Task - The answer should consist of each line below that contains the word "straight".

(Beginning of Data records)

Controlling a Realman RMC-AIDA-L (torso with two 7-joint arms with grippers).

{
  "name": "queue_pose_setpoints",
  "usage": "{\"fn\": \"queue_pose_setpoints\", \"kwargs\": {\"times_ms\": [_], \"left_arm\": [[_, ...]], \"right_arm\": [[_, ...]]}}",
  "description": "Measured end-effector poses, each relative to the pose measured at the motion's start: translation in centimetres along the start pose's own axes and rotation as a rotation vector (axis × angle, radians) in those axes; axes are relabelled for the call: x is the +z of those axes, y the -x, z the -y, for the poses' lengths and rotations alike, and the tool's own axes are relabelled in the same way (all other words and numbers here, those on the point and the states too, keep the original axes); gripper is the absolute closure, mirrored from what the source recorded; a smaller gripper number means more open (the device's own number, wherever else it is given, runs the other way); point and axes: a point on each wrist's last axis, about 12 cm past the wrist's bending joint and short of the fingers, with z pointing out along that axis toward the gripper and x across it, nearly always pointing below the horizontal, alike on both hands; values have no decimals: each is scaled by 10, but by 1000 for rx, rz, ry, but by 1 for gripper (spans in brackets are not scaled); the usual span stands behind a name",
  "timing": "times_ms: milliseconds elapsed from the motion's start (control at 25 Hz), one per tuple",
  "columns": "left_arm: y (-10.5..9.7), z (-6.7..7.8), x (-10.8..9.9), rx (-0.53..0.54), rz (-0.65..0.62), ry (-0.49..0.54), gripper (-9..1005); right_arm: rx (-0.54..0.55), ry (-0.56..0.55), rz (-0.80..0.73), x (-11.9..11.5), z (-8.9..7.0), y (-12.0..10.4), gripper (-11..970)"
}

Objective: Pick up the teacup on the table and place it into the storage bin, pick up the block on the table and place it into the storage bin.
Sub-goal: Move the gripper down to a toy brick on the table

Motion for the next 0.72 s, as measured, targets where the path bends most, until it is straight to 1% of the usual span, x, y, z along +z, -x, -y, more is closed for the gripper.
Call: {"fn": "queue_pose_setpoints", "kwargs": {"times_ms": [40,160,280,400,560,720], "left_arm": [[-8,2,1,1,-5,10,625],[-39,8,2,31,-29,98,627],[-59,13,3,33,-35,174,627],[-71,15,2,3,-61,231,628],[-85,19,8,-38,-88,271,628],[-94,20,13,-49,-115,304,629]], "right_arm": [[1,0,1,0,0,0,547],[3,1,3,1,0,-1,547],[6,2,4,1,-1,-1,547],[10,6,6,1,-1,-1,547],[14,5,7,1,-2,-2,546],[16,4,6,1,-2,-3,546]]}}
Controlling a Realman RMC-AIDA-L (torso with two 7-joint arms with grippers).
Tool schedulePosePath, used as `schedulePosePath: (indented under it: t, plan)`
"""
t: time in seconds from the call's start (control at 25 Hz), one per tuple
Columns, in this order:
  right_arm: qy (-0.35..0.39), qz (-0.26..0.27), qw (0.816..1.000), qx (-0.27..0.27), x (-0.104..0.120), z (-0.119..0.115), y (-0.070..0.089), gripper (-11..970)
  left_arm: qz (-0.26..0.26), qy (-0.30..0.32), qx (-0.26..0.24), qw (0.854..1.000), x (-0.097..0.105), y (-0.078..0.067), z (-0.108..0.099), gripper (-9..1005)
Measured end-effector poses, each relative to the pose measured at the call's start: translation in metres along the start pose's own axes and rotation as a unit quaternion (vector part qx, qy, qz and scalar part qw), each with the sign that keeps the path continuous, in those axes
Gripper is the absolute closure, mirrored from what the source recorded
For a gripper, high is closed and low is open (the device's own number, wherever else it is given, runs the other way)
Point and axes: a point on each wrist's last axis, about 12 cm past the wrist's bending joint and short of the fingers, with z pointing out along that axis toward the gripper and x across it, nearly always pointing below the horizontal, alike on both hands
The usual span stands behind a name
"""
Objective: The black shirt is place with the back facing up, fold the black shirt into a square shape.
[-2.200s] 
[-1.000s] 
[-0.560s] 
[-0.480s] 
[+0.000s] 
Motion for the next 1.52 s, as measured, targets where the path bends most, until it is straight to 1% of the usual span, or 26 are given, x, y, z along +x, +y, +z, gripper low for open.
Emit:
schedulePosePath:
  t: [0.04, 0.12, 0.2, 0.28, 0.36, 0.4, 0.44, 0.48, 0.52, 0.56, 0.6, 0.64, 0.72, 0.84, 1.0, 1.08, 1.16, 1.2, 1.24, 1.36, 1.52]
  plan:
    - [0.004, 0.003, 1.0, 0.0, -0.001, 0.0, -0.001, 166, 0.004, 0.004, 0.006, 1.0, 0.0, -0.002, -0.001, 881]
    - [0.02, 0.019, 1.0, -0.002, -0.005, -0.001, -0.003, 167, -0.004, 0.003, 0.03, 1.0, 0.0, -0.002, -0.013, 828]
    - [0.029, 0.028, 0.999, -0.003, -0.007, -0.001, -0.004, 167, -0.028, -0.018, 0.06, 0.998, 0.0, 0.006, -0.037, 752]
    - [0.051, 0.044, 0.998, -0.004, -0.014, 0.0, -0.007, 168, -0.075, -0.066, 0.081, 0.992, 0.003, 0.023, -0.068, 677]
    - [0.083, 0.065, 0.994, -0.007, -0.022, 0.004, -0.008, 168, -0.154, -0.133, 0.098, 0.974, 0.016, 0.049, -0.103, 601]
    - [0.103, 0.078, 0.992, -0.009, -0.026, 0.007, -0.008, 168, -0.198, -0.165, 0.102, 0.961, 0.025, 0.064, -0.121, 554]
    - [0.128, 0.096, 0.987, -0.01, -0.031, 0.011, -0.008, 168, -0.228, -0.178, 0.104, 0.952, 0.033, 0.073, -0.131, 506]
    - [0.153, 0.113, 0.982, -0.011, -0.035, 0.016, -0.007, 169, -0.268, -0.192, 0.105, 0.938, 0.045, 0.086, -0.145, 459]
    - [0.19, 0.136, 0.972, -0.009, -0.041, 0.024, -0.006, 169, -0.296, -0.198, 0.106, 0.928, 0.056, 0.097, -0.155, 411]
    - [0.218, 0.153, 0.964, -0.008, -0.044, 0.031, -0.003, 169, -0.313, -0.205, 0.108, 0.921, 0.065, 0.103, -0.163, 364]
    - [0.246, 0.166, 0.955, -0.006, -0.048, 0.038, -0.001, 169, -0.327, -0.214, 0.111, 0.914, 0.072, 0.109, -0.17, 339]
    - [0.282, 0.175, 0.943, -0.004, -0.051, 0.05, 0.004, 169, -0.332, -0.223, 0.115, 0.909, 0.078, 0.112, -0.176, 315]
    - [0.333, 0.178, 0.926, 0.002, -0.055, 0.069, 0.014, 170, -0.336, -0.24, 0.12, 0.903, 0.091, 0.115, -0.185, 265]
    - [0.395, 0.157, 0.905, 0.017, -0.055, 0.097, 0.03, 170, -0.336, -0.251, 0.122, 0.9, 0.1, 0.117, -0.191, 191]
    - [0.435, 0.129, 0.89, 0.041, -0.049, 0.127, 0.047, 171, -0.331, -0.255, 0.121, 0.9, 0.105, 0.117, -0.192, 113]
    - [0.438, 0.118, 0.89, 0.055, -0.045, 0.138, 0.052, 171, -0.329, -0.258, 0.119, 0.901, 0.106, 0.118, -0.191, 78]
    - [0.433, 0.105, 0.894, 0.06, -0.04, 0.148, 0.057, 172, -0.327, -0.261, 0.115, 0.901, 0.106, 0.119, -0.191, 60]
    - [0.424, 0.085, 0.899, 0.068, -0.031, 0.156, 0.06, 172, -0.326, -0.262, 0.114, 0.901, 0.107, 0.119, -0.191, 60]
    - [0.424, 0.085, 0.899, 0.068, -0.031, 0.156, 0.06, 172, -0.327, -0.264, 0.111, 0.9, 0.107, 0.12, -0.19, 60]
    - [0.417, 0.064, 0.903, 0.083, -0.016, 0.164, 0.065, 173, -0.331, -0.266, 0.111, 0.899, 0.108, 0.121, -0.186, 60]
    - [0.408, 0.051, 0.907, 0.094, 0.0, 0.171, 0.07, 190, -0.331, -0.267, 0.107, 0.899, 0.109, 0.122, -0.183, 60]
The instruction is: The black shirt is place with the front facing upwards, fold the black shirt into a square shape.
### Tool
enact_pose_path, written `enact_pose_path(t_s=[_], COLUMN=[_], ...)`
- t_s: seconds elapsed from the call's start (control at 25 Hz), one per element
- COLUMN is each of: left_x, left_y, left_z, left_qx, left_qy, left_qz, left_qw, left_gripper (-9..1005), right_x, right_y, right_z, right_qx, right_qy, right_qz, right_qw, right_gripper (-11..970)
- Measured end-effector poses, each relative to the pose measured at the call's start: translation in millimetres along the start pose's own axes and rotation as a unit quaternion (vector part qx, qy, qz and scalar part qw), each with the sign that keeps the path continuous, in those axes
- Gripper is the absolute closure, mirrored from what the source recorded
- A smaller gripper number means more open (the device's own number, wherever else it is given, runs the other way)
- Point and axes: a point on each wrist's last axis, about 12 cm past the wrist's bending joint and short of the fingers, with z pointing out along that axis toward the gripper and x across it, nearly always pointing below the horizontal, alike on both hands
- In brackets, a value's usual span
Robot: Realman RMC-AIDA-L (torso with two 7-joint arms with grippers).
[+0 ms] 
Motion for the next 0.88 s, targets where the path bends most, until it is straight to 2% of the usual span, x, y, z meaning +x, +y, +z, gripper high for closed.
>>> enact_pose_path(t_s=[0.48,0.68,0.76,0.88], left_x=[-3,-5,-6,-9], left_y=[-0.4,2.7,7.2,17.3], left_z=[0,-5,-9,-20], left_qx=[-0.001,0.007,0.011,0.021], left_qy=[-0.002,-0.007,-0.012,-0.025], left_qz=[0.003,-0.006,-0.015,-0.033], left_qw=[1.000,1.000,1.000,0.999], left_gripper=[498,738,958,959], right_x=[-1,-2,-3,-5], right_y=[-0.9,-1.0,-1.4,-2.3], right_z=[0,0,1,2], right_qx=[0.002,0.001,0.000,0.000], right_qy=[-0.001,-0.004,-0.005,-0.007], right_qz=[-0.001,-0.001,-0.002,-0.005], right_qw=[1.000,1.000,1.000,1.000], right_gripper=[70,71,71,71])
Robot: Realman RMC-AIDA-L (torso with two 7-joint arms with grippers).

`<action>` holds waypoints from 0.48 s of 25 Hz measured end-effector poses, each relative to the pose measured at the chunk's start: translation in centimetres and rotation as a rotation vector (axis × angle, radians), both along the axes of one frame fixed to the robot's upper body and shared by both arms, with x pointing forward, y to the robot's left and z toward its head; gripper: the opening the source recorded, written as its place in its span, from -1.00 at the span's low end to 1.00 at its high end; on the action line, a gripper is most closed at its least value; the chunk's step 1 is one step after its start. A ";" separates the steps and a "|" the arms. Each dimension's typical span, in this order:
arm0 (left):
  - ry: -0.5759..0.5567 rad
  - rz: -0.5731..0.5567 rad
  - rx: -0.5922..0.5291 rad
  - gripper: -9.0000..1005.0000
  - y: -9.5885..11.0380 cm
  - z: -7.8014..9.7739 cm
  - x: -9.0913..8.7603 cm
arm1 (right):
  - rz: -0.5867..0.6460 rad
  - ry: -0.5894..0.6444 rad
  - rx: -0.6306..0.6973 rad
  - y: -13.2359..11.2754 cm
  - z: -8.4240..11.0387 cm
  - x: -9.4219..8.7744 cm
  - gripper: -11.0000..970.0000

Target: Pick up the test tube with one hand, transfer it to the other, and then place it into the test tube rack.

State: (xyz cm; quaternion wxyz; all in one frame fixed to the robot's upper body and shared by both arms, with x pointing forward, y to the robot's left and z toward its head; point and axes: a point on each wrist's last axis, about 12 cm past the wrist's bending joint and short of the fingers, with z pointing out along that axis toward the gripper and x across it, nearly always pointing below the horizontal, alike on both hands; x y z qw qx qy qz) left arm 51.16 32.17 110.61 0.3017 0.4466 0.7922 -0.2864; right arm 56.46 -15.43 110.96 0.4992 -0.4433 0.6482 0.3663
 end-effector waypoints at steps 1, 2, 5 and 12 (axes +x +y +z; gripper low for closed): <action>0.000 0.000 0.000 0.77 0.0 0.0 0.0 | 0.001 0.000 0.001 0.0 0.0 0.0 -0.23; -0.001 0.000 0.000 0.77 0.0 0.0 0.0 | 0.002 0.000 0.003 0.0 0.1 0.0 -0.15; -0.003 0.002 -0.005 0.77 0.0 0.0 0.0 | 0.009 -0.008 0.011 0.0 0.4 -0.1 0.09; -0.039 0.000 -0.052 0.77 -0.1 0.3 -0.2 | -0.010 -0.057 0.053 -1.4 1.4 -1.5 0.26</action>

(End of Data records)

Response -
Motion for the next 0.72 s, as measured, targets where the path bends most, until it is straight to 1% of the usual span, x, y, z along +z, -x, -y, more is closed for the gripper.
Motion for the next 1.52 s, as measured, targets where the path bends most, until it is straight to 1% of the usual span, or 26 are given, x, y, z along +x, +y, +z, gripper low for open.
Motion for the next 0.88 s, targets where the path bends most, until it is straight to 2% of the usual span, x, y, z meaning +x, +y, +z, gripper high for closed.

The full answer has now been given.